Work to complete
Work out how many lines below contain "Could", then write only that number.

[Extracted data entries]
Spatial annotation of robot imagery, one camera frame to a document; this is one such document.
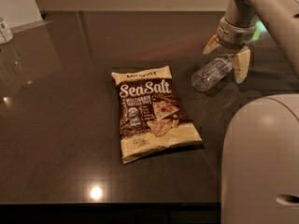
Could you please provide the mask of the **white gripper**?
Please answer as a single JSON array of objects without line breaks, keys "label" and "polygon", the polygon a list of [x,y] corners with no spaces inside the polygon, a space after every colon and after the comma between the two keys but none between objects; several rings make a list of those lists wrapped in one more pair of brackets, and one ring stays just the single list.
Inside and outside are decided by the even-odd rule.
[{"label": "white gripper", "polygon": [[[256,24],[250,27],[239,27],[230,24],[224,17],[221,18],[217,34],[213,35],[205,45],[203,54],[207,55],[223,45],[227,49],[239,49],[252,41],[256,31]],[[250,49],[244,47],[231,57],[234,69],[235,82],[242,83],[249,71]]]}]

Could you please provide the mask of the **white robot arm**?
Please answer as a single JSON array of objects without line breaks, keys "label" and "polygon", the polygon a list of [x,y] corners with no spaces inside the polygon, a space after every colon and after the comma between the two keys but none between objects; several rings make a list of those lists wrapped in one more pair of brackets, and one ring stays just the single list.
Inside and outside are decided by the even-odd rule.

==

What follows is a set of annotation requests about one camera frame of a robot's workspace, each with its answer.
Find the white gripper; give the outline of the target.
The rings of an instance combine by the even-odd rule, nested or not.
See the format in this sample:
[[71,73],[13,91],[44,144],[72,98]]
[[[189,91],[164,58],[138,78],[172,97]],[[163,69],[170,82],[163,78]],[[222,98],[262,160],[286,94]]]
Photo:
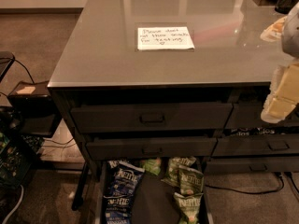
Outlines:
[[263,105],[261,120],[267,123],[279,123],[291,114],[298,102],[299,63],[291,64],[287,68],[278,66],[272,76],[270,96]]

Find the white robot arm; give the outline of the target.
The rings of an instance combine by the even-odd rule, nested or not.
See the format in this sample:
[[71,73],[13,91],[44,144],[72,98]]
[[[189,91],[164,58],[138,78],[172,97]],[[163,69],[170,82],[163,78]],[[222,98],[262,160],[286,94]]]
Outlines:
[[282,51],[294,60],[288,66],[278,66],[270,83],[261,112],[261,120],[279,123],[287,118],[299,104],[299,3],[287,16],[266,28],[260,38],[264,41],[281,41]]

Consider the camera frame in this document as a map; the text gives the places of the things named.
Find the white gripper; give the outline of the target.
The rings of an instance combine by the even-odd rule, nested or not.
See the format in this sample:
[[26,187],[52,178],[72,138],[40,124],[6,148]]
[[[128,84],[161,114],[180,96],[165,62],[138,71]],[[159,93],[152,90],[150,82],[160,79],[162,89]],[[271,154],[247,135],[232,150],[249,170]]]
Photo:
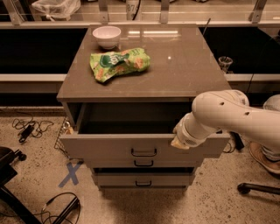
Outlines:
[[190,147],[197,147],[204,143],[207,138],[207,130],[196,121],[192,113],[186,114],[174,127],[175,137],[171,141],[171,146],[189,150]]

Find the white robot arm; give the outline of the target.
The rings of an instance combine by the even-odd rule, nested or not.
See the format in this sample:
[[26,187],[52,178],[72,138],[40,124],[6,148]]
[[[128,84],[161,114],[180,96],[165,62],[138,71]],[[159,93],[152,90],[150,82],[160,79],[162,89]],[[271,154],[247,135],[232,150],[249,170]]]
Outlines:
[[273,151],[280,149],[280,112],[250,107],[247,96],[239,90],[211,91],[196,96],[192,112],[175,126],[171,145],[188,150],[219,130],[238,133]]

Solution for this exercise
2